Radio & Event Crime Log: Hove, Payment
That Saharan sand is blowing across the country right now, making itself very unwelcome inside your lungs. One way to ensure you get some fresh air is to get yourself to the seaside.
It just so happens that the good people of Hove have started their own own book festival, which takes place this weekend. As part of the festival – which features talks on how to get published and write for TV, and all sorts – they’ve invited Elly Griffiths to discuss how to write bestselling crime series.
If you’re hanging around this blog, it sounds like something you’d possibly like to know. Elly is, of course, the creator of a series of bestelling books about crime-fighting archaeologist Ruth Galloway, so she knows what she’s talking about.
The latest Ruth Galloway book, the sixth, is called The Outcast Dead. It’s about Ruth’s investigation of a Victorian murderer, and offers another piece in the jigsaw of the complex leading character. Elly’s Ruth Galloway series of book is currently in development with the BBC. And I do believe we’ll be reviewing The Outcast Dead here soon.
So, anyway, Elly will be discussing how she created the character of Ruth Galloway and subsequently developed the books—and about how you can do the same.

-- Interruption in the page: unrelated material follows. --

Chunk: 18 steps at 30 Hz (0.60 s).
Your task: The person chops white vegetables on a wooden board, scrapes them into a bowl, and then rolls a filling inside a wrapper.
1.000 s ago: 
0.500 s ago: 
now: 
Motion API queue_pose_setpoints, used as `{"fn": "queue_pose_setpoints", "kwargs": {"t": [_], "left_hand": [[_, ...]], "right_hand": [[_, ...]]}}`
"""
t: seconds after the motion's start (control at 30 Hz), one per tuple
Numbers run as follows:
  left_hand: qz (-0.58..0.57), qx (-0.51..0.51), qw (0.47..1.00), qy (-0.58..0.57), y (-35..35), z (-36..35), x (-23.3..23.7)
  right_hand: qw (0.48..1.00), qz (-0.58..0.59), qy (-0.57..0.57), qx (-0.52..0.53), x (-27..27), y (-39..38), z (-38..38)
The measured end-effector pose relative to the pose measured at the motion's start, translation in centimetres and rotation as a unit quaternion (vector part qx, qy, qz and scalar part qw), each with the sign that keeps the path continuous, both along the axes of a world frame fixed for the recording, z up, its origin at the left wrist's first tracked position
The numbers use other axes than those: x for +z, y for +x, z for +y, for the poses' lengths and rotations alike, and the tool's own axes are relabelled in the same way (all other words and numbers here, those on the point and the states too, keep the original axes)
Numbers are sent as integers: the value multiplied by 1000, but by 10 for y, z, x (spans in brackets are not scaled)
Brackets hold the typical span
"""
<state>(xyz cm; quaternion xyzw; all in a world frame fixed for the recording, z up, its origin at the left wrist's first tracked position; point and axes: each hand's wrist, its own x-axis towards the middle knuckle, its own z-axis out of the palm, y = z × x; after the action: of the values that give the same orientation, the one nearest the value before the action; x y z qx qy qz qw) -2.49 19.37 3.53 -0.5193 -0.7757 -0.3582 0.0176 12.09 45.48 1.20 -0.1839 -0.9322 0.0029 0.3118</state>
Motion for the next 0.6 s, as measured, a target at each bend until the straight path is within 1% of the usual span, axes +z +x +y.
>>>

The How To Write A Bestselling Series With Elly Griffiths session starts at 1pm on Saturday at the Hove Centre. The £4 ticket sounds a right bargain.
And if, by any chance, you see that miserable wretch George Harvey Bone aimlessly wandering the landscape, do send him home. His cat is very lonely.
I understand that the overwhelming majority of you, living hither and thither, will possibly not be able to make that event on the south coast. Don’t beat yourself up about it. It just so happens that BBC Radio 4 is broadcasting a new series that afternoon that may be of some interest to you.
As a novelist, CS Forester is famous for the Horatio Hornblower series, his rumbustious novels of naval conflict. But early in his career, Cecil Scott wrote three psychological crime novels that were quietly ground-breaking.
We mentioned George Harvey Bone earlier. Forester’s crime novels, known as his London Noir trilogy, were similar to Patrick Hamilton’s work in that they focused on submerged suburban lives in which small, weak people commit desperate acts.
Now BBC Radio 4 is dramatising the three of them on subsequent Saturday afternoons. The first, Payment Deferred, is this week at 2.30pm on BBC Radio 4.
Originally published in 1926, it’s about a bank clerk living in south London with his wife and two children, who’s desperately worried about money and is in grave danger of losing his house and job. An unexpected visit by a young relative with an inheritance tempts him to commit a heinous crime.
Payment Deferred is followed by Plain Murder, written in 1930, and The Pursued. That last book was written in 1935, but then the manuscript was lost for over 70 years!